The mainstream PC market has prioritized power efficiency savings as illustrated by the Intel Haswell idle cycle and Nvidia’s Maxwell architecture. As a result, a reputable 550-600 watt PSU is more than ample for a single GPU setup. In contrast to this, there are a number of professional overclockers and enthusiasts opting for 2-4 cards and overclocking them with either water or LN2. The advent of 4k gaming is an alluring prospect but one which requires multiple GPUs to achieve playable framerates at high settings. In the past couple of months, the aftermarket AMD r9 290 GPUs have plummeted in price at around £200 and offer exceptional performance in multi-card configurations.
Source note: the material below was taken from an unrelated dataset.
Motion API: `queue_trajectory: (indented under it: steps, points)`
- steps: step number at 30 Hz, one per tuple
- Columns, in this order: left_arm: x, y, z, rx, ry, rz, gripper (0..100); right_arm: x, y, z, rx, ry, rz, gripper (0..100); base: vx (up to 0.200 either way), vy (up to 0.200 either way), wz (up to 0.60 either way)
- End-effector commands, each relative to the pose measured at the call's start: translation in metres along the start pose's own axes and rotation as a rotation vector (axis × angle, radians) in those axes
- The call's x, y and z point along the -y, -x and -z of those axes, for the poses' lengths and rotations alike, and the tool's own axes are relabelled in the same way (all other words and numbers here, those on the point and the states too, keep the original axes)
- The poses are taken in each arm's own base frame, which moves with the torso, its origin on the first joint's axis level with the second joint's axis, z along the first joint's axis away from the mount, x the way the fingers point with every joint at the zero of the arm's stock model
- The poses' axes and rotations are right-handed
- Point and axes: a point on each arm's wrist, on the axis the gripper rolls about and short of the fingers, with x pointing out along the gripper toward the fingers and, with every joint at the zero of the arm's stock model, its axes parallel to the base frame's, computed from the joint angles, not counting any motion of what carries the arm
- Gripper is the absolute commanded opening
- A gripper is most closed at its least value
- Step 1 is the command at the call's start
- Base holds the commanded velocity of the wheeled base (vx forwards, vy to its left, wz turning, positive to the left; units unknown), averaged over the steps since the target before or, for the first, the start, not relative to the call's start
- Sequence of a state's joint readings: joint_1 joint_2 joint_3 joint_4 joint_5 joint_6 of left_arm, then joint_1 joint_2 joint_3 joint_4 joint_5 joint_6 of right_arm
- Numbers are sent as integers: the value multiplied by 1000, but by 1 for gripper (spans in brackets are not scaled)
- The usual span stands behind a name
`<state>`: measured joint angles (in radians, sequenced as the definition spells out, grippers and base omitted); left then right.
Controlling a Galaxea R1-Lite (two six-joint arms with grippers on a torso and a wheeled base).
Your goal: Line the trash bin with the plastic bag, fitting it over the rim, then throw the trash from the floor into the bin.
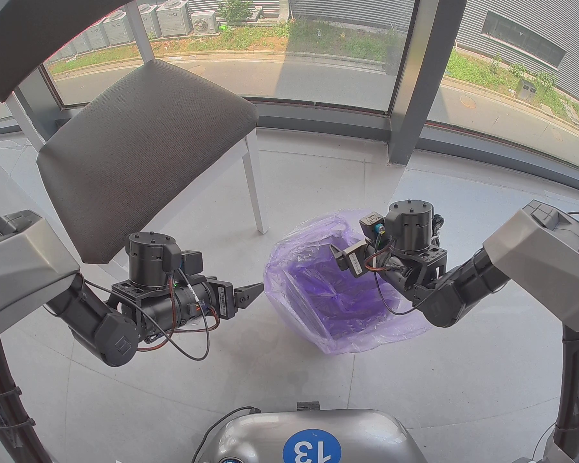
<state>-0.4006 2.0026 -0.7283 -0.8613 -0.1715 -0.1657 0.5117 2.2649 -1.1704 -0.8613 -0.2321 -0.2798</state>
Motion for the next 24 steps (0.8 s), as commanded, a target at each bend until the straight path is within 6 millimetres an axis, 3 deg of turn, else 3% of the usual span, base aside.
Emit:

However, AMD’s heat and power output is quite substantial so a minimum of 850 watts is recommended. Furthermore, to operate at peak efficiency, you need to allow for some headroom to keep the PSU performing quiet and reduce the long-term strain. Subsequently, a 1000W would be a good bet, with 1200-1500w providing upgradability to 4-way Crossfire. Gaming performance starts to hit the law of diminishing returns around 3 cards, but 4 cards were popular for quite some time due to Bitcoin mining. Today, we are looking at Silverstone’s premium offering which operates at 1500w (1600w peak) and maintains a highly impressive 80+ Gold rating.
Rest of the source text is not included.